What Reinhart-Rogoff Says About The Mysteries of Macroeconomics

Washington — Every time I get on an airplane, I find myself a little amazed that it can fly. This big metal thing with a couple of hundred people inside is going to propel itself forward and, thanks to the shape of the wings, lift itself up to 30,000 feet in the air, delivering us safely and comfortably to a distant city in a surprisingly short time? And there may be snacks along the way?

None of it would seem remotely plausible if explained to my great-great-grandfather. And yet, we know and accept that it works, and works so well that air travel is extraordinarily safe and vital to modern commerce.

Macroeconomics is surprisingly similar to jet air travel in that regard. There are a lot of things that happen in the real world that seem to defy common sense. You wouldn’t think that a central bank adjusting the supply of money, say cutting interest rates by a percent, would mean millions more people could find jobs.

But so it is.

Depressions shouldn’t happen; after all, the United States was just as well-endowed with fertile land, productive factories and hard-working laborers in 1932 as it was in 1929, so there is no inherent reason the nation should have been producing far less stuff. But that was the case.

In other words, with both modern jet travel and modern macroeconomics, it wouldn’t have done much good to ask someone living a century ago to sit down and sketch out, using theory and mathematics, how the world would end up looking. Mankind learns how these immensely complicated things work by trial and error, in fits and starts. You might start with theory, but you have to constantly test that theory against reality.

Which brings us to Carmen Reinhart and Kenneth Rogoff, the economists whose work on the relationship between high public debt levels and economic growth came under question this week. The most significant critique of the Reinhart-Rogoff paper, which found that countries with debt levels above 90 percent of GDP experience significantly lower growth than those below that threshold, is that they used a seemingly arbitrary system of weighting different countries and years to arrive at that result — and that other methods that seem equally valid do not produce the same result.

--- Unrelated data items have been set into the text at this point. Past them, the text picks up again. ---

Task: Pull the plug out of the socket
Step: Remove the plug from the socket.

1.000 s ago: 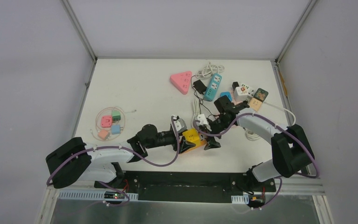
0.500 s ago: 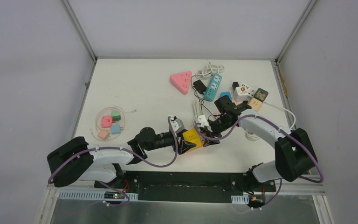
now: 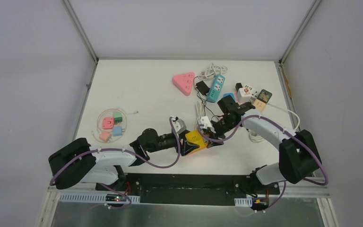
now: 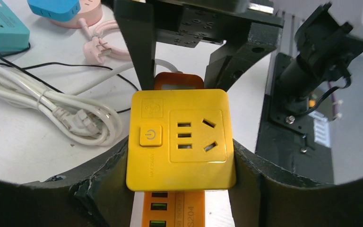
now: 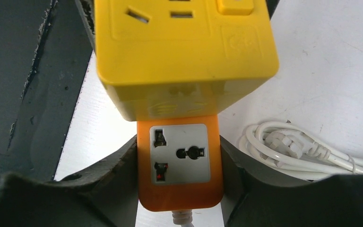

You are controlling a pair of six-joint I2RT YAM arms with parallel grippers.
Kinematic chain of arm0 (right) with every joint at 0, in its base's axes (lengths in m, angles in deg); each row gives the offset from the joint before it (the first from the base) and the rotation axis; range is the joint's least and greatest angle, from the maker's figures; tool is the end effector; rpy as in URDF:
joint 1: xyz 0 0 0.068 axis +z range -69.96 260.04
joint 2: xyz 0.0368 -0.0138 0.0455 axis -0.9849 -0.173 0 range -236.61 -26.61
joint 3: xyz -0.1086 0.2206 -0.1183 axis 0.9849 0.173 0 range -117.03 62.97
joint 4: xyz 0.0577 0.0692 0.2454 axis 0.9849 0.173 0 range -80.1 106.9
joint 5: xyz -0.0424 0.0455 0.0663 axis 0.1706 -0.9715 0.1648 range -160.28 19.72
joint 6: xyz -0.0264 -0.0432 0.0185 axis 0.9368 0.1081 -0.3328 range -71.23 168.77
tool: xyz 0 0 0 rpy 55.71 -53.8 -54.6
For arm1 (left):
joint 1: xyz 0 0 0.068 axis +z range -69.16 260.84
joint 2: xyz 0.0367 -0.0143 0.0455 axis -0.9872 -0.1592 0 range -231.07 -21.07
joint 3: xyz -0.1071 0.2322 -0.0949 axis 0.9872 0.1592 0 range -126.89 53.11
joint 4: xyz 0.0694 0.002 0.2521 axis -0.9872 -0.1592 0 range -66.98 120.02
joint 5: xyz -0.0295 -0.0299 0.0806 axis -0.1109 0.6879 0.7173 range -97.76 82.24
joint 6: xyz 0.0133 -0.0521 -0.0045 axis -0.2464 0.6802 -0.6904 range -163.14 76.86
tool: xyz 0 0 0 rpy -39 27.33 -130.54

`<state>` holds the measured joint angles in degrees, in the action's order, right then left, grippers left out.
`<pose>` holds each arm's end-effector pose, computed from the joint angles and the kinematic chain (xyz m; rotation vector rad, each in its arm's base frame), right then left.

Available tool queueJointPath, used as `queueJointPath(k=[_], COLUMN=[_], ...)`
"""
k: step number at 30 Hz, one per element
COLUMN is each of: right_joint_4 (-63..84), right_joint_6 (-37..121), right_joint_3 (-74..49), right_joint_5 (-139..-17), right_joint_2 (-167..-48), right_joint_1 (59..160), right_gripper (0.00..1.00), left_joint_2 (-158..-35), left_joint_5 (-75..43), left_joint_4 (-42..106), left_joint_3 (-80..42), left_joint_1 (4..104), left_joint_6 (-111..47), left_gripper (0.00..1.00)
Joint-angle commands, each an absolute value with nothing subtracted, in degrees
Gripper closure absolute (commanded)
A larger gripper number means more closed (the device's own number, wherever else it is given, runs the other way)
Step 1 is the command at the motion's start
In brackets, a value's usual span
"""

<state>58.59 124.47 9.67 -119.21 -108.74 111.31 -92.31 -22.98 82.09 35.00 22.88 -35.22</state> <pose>0.1984 0.1518 0.2144 -2.0559 1.3692 0.9373 0.1187 -0.2069 0.2014 0.9143 1.4355 -1.0902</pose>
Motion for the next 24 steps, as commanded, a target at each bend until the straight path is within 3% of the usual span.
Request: queueJointPath(k=[1,5,10,15,19,24], right_joint_4=[62.2,64.7,66.1,67.2,67.3,67.2], right_joint_6=[124.4,124.4,124.6,124.9,124.9,124.9], right_joint_3=[6.7,4.8,4.1,3.2,3.1,3.3], right_joint_5=[-121.7,-122.2,-122.1,-122.0,-122.1,-122.0], right_joint_2=[-108.9,-110.6,-111.2,-112.1,-112.1,-111.4], right_joint_1=[111.5,111.5,111.5,111.5,111.5,111.5], right_gripper=[1.0,1.0,1.0,1.0,1.0,1.0], left_joint_2=[-93.1,-96.8,-94.2,-91.0,-94.3,-95.5], left_joint_5=[-19.6,-26.7,-26.6,-18.2,-19.4,-21.7], left_joint_4=[93.9,100.0,82.4,86.0,96.6,83.4], left_joint_3=[35.2,35.7,31.1,34.3,35.9,30.9], left_joint_1=[28.1,28.7,25.9,26.4,27.7,25.0], left_joint_6=[-20.6,-23.5,-38.5,-29.5,-20.0,-31.8], left_gripper=[1.0,1.0,1.0,1.0,1.0,1.0])
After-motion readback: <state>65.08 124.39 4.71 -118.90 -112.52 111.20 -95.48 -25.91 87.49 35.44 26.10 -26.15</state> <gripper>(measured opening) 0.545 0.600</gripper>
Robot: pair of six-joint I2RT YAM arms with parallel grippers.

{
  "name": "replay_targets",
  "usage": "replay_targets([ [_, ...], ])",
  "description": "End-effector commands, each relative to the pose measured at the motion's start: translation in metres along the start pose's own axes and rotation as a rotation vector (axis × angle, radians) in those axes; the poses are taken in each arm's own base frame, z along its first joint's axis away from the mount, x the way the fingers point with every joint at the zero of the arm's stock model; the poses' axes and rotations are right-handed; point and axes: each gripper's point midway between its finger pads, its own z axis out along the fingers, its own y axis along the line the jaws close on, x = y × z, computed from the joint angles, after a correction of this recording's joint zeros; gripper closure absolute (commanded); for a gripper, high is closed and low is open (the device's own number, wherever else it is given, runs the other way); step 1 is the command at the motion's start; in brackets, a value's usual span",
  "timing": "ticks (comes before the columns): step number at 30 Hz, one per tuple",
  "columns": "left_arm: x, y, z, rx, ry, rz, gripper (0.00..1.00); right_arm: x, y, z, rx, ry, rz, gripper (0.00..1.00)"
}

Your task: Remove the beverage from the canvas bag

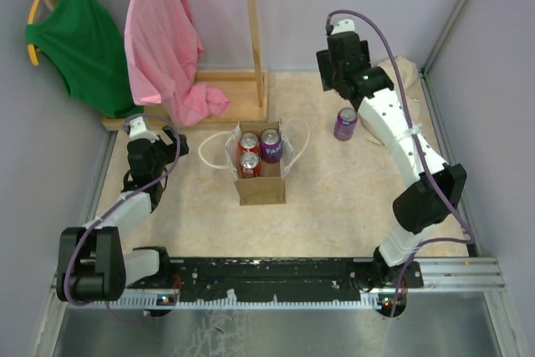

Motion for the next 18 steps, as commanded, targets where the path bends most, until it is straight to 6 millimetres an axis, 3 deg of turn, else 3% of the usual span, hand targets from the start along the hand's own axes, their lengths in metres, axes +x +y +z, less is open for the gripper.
replay_targets([
  [1,-0.015,-0.011,0.003,0.038,-0.04,0.0,0.0,-0.033,0.022,0.001,-0.088,-0.11,0.046,1.0],
  [7,-0.017,-0.011,0.003,0.036,-0.044,0.009,0.0,-0.008,0.051,0.028,-0.159,-0.017,0.009,1.0],
  [18,-0.013,-0.012,0.006,0.045,-0.024,0.012,0.0,0.043,0.094,0.059,-0.275,0.118,-0.023,1.0],
])
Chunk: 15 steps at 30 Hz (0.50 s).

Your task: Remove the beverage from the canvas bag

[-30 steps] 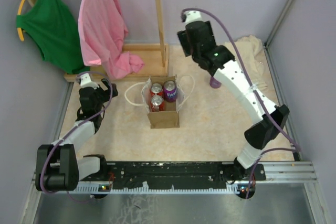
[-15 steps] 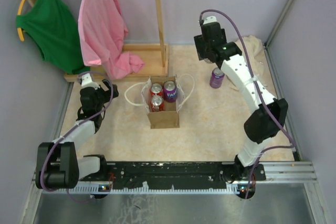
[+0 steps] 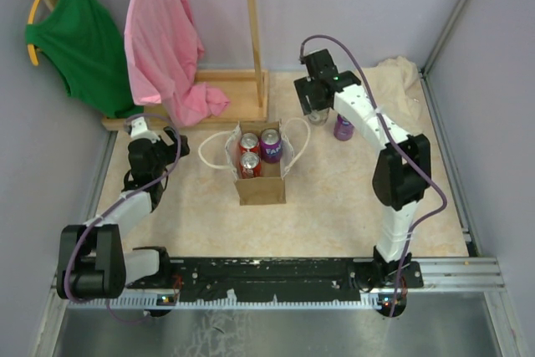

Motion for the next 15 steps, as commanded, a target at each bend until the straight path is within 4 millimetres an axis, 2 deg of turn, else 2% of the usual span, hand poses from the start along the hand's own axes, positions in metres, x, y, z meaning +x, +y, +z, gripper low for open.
replay_targets([
  [1,-0.018,-0.012,0.004,0.04,-0.04,0.009,0.0,-0.046,0.002,-0.014,-0.024,-0.17,0.049,1.0],
  [15,-0.015,-0.013,0.005,0.048,-0.028,0.008,0.0,-0.01,0.016,0.031,-0.03,-0.126,0.036,1.0],
])
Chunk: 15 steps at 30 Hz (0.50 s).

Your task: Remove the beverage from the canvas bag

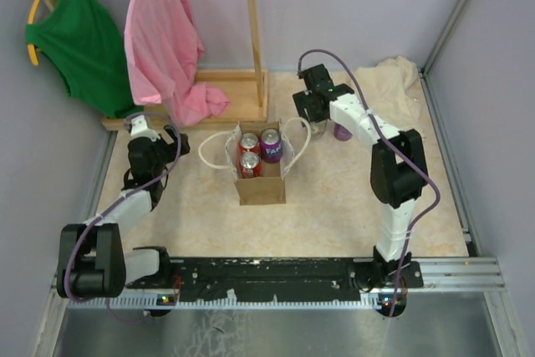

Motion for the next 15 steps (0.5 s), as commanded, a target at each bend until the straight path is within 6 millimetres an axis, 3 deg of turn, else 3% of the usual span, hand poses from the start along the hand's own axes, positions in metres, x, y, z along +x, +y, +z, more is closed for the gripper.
replay_targets([
  [1,-0.013,-0.01,0.003,0.035,-0.029,0.009,0.0,-0.043,0.0,-0.002,0.008,-0.175,0.042,1.0],
  [15,-0.014,-0.011,0.003,0.04,-0.028,0.011,0.0,-0.03,-0.002,0.016,0.046,-0.209,0.074,1.0],
])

The methodological questions only strengthen earlier critiques of the Reinhart-Rogoff work, which is that their 90 percent threshold was fairly arbitrary and that the work was frequently interpreted by pundits and politicians to say more than it did. (Does high debt cause slow growth, or does slow growth cause high debt? The original paper didn’t argue one or the other, though deficit hawks seized on the first explanation.)

Still, I have found the evident glee with which economics commentators have pounced on Reinhart-Rogoff to be a little discomfiting. Maybe that’s because the wider scope of their work is so important for helping us understand the black box that is macroeconomics. They sifted through centuries worth of historical materials to create a rich database of what sort of crises different countries experienced and when.

Did you know that Belgium experienced an inflation crisis in 1833, a banking crisis in 1838, a stock market crash in 1900, a currency crisis in 1914, and all four in 1926? I do because I just conveniently pulled that information from their website.

Macroeconomists have become ever more sophisticated at using math to develop models of how economies, could, should, or might work. It is only by reality-checking those models against the kind of information that Reinhart-Rogoff produce that we can find out whether they are any use or not.

The great challenge of macroeconomics is that it does not lend itself to experiments. The builders of early jet aircraft could develop prototypes and send test pilots up to try to figure out whether their new approaches worked or not. But policymakers can’t very well take the same chances with their nations’ economies, simply because the consequences are a lot greater if you get it wrong.

As such, macroeconomists have to rely on natural experiments to understand how the economy really works, examining how different countries pursuing different policies at different times and in different circumstances get different results.

The problem, of course, is that there are only so many countries, and so many years to study (particularly if you’re limited to times of crisis). If you are making policy for the United States in 2013, it isn’t terribly comforting to base decisions on what happened in Belgium in 1926. The sample size is small to begin with and it becomes minuscule to non-existent when you adjust for the fact that the financial system has evolved and that large economies with their own currency face different circumstances from small economies more easily whipsawed by external fluctuations. (That’s one reason Japan is such an interesting and important country to study in understanding the current U.S. economic weakness — it is really the closest country out there to a comparable situation.)

And that’s the original problem with the Reinhart-Rogoff piece that everyone is now piling on. It was widely used to draw big conclusions about how whether or when countries should pivot to austerity, even though it was a relatively thin data set from which it was unwise to draw sweeping conclusion.

But in the world of macro, sometimes that is the best we have. And the fact that this study was flawed shouldn’t dissuade academics from doing the hard, messy work of trying to parse the past to figure out how to create a world in which economies crash as rarely as jumbo jets do.